(Data section begins)

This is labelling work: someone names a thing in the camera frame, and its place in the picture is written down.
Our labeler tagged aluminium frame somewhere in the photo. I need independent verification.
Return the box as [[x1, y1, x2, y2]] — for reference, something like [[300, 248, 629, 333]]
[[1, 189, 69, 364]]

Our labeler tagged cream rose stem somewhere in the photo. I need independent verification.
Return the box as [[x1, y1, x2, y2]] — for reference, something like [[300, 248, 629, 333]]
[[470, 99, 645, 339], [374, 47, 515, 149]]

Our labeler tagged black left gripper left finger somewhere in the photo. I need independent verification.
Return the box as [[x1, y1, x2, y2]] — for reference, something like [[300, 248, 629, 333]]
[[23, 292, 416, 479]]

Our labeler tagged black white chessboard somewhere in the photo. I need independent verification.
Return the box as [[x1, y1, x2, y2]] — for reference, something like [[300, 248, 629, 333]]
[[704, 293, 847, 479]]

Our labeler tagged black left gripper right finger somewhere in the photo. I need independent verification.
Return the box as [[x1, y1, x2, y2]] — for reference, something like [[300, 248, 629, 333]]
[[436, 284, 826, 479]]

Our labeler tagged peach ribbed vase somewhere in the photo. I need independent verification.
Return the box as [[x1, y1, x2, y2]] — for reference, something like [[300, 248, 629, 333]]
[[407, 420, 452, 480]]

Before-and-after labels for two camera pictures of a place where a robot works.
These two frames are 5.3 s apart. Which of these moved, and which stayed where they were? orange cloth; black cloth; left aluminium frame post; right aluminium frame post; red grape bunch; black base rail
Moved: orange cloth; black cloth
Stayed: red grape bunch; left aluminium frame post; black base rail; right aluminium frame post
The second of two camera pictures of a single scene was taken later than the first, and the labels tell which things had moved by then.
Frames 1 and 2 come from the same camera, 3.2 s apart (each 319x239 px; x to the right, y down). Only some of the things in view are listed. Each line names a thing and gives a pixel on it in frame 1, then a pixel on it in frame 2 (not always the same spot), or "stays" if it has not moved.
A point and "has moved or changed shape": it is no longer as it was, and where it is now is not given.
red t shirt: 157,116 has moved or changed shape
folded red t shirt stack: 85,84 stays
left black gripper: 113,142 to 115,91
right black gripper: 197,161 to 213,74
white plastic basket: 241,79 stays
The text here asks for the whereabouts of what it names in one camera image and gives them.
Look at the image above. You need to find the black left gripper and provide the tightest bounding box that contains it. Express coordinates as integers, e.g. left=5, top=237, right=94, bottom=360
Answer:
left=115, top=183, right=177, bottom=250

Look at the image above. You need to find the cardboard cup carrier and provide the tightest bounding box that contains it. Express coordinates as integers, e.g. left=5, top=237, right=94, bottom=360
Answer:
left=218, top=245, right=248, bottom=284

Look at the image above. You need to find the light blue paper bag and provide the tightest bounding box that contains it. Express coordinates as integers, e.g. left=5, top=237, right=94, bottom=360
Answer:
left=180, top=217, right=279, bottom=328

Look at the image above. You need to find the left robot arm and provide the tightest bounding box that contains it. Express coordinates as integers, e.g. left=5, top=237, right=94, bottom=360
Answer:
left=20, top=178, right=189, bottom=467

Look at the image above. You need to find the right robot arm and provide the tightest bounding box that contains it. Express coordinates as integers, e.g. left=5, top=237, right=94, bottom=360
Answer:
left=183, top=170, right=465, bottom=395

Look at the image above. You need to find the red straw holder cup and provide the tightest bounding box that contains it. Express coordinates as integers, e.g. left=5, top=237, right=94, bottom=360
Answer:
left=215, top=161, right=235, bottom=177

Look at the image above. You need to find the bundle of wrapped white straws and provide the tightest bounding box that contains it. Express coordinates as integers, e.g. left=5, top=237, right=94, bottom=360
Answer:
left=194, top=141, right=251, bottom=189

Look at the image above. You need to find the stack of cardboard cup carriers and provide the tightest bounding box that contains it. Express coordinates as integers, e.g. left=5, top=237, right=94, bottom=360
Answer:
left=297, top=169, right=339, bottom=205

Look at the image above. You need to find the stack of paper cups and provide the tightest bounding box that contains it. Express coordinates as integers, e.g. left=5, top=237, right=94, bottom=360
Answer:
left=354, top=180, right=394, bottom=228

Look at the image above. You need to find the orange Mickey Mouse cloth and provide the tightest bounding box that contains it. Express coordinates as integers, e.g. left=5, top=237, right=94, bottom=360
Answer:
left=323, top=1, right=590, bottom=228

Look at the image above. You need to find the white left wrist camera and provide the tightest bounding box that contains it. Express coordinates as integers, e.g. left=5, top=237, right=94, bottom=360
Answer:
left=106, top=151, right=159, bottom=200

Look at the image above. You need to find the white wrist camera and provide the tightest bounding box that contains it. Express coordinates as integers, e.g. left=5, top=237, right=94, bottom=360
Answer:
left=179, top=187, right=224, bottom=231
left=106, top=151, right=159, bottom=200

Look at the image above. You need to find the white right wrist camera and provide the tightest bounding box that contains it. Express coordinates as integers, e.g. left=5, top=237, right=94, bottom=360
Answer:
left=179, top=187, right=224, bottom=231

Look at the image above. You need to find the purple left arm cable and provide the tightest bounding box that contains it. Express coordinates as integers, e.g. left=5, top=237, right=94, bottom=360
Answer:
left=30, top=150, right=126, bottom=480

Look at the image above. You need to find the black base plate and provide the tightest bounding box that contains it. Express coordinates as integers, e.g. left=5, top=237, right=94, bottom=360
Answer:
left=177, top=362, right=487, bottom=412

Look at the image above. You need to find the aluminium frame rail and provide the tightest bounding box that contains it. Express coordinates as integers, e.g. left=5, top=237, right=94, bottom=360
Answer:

(Data section ends)

• _Exercise requirements_
From the very first line of the records down to the line with "Our labeler tagged black left gripper right", please write out each line exactly, including both ends and no other lines.

• _Answer for this exercise_
This is labelling work: someone names a thing in the camera frame, and its place in the picture is written down.
Our labeler tagged aluminium frame somewhere in the photo. I need independent verification.
Return the box as [[x1, y1, x2, y2]] — for reference, something like [[300, 248, 629, 333]]
[[1, 189, 69, 364]]

Our labeler tagged cream rose stem somewhere in the photo. I need independent verification.
Return the box as [[x1, y1, x2, y2]] — for reference, something like [[300, 248, 629, 333]]
[[470, 99, 645, 339], [374, 47, 515, 149]]

Our labeler tagged black left gripper left finger somewhere in the photo. I need independent verification.
Return the box as [[x1, y1, x2, y2]] — for reference, something like [[300, 248, 629, 333]]
[[23, 292, 416, 479]]

Our labeler tagged black white chessboard somewhere in the photo. I need independent verification.
Return the box as [[x1, y1, x2, y2]] — for reference, something like [[300, 248, 629, 333]]
[[704, 293, 847, 479]]

Our labeler tagged black left gripper right finger somewhere in the photo. I need independent verification.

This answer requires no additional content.